Table of Contents |
---|
Feature Overview
opEvents has the ability to forward events based on filters to another server running opEvents (or other service desk systems, like Servicenow and Connectwise). This is used as part of the Opmantek Multi-server architecture with distributed pollers and centralised primary servers, it is also extremely useful in situations such as an opEvents instance not being reachable across the internet, but another central instance of opEvents is reachable.
Events are forwarded using http or https which is setup separately on your server, independent of opEvents. A typical Apache SSL configuration works just fine.
Related Wiki Articles
opEvents Configuration Settings
Configuring SSL on apache for NMIS and OMK
PreConditions
We're assuming you already have a poller running NMIS and opEvents along with another instance of opEvents setup, configured and working.
This functionality is intended for users with advanced knowledge of NMIS and opEvents.
If you need HTTPS security, this should already have been configured (see link above).
The details here are related to opEvents 4.x and higher which integrates with NMIS9.
References
- NMIS - Common Node Properties
- NMIS - NMIS Event List
- NMIS - Description of the NMIS Event Log
- opEvents - opEvents Normalised Event Properties
- opEvents - Event Actions and Escalation
- opEvents - opEvents input sources
Configuration
To enable this functionality, you must edit the opEvents "Event Actions" JSON file. We recommend using the web GUI to do this as there is a very handy "Validate" button that can be used to ensure your configuration changes are indeed valid JSON and won't break opEvents. If you must, you can also edit the JSON file directly at /usr/local/omk/conf/EventActions.json file. Beware that making changes that result in an invalid JSON file will result in your actions not functioning as intended.
Validating a JSON file on the command line can be done using the command:
Code Block |
---|
python -mjson.tool /usr/local/omk/conf/EventActions.json |
opCommon.json
Certain node properties must be defined in opCommon.json in order for opEvents to make use of them.
Disable Auto Acknowledge of Up Events
The opEvents engine will normally auto acknowledge up events as they are clearing a down event, to make this solution work you will need to disable this feature.

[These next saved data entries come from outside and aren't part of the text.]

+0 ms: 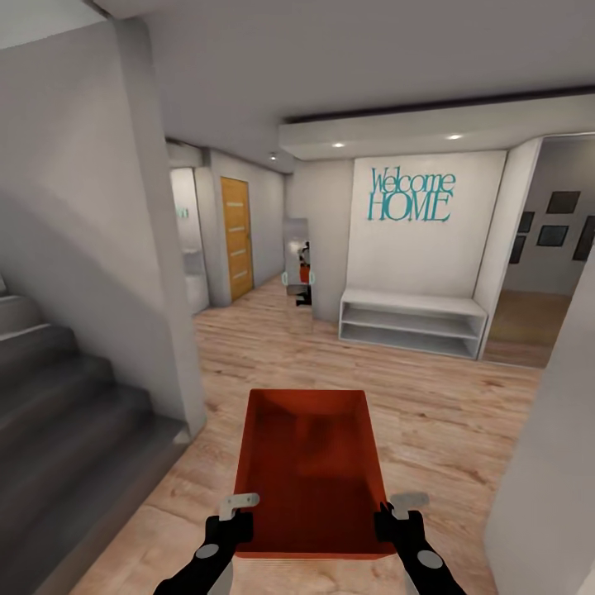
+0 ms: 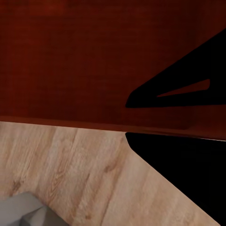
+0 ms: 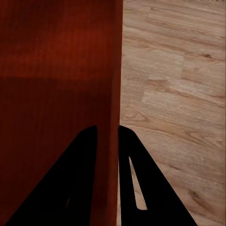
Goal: Move the two storage containers from the living room to the garage. In the garage, place one container on the floor and stack the other container on top of it (either order is fine).
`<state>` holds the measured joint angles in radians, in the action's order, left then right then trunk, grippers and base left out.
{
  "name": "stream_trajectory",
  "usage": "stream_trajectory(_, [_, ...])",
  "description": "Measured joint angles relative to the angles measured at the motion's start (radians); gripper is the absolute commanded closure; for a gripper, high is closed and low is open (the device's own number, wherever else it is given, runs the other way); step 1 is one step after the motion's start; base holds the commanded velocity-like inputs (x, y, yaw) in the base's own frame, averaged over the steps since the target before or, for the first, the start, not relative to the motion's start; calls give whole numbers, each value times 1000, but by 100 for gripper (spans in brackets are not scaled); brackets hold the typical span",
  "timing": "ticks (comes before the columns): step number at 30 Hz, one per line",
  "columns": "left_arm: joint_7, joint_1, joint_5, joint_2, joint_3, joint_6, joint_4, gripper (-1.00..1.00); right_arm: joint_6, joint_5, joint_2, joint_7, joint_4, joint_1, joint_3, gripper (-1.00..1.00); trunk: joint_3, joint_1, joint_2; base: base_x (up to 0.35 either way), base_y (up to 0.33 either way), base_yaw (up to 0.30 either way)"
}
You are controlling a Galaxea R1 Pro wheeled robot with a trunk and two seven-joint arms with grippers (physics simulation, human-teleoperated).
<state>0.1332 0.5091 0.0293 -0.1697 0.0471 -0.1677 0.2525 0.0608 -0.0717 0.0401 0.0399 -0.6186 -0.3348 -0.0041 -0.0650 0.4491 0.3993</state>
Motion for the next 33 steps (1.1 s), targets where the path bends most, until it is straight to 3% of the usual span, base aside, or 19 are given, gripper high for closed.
stream_trajectory(33, [0,0,0,1,0,0,0,100,0,1,0,0,0,0,0,100,0,0,0,326,-111,0])
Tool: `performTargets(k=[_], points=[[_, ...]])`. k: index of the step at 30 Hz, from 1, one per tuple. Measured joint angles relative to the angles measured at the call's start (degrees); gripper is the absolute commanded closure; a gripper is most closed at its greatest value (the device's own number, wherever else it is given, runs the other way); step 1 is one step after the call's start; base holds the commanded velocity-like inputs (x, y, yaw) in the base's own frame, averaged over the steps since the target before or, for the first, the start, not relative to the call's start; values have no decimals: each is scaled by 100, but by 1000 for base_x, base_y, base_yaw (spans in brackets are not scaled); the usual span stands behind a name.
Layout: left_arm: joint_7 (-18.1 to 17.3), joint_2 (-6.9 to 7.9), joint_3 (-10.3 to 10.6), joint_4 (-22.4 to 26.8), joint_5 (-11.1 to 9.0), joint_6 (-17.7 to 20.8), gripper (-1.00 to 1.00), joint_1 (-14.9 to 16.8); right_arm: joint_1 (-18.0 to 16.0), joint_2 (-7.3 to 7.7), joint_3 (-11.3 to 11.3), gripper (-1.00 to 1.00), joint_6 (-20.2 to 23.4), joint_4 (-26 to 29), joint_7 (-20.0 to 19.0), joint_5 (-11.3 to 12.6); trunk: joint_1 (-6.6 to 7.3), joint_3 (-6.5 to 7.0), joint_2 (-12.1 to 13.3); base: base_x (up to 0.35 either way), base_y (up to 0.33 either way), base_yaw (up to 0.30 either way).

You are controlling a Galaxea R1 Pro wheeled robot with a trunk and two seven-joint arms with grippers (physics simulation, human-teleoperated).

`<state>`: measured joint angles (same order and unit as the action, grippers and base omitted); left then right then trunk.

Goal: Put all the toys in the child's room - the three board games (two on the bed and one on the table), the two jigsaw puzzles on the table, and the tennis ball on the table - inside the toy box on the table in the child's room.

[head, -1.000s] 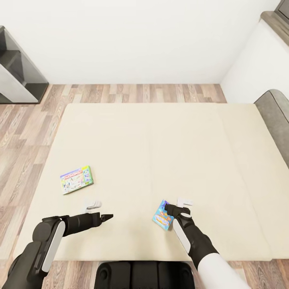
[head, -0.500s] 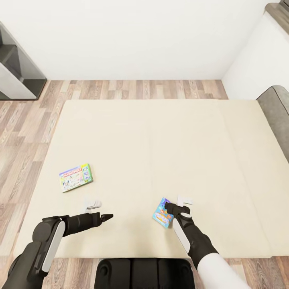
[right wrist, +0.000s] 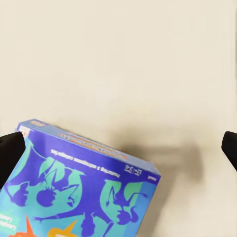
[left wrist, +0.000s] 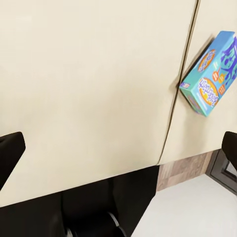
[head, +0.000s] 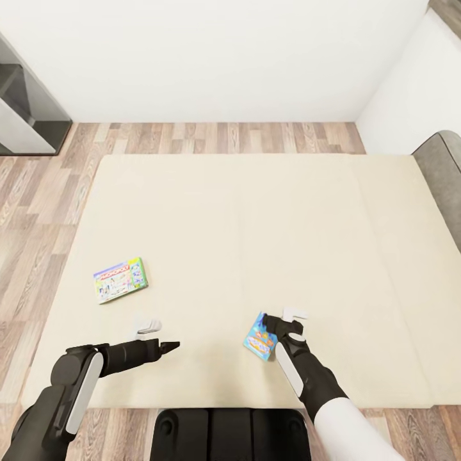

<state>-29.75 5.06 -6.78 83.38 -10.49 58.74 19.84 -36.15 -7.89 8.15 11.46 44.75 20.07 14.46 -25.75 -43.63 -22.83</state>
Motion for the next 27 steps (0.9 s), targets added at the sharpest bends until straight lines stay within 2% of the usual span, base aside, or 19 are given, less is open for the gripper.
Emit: performTargets(k=[15,22,23,27], points=[[23,-29,17,0,23,-7,-100,0,-4,18,17,-100,-15,-26,-80,4,0,-6,0,0,0,0],[30,-37,24,0,25,-9,-100,-1,-22,65,-26,-100,223,-39,-825,0,0,-6,0,0,0,0],[31,-38,24,0,26,-9,-100,0,-25,71,-56,-100,338,-40,-995,-6,0,-6,0,0,0,0],[37,-39,25,0,31,-9,-100,0,-29,79,-205,-100,558,-45,-1262,-11,0,-6,0,0,0,0]])
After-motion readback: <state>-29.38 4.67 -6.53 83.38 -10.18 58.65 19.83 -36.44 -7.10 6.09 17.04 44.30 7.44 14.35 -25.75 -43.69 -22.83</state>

Verify and if necessary modify the configuration file /usr/local/omk/conf/opCommon.json and change the setting opevents_auto_acknowledge_up to be false.
Setup Macros
Code Block |
---|
"macro" : { "authority" : "YOUR_SERVER_NAME" }, |
Copy Node Properties
opEvents supports the ability to copy node properties to the event so they persist with the event and can be used. In earlier versions for example, group and location were at the root level. These are now under configuration so should be defined as below.
Code Block |
---|
"opevents_event_copy_node_properties" : [ "configuration.group", "configuration.location" ], |
Not like below.
Code Block | ||
---|---|---|
| ||
"opevents_event_copy_node_properties" : [ "group", "location" ], |
This is mostly of relevance to customers who have upgraded from opEvents 2.x and if you already have opEvents 4.x running successfully, it likely is simply something to double check.
Verify the opCommon.json file is valid JSON
Validating a JSON file on the command line can be done using the command:
Code Block |
---|
python -mjson.tool /usr/local/omk/conf/opCommon.json |
Restart the opEvents Daemon
Once you have made these changes you will need to restart the opEvents Daemon (opeventsd).
Code Block |
---|
sudo service opeventsd restart |
EventRules.json
Also check for similar naming in conf/EventRules.json, ie: node.serviceStatus is incorrect. It should be node.configuration.serviceStatus.
Again, this is mostly for those users setting up opEvents after upgrading from an earlier version.
Just something to double check and be aware of.
Event Policy
There are a few sections in EventActions.json, but the one we're concerned with first is the policy section. Entries in a given section are numbered for determining the order in which they are processed. Usually we make forwarding the last entry (the entry with the highest number).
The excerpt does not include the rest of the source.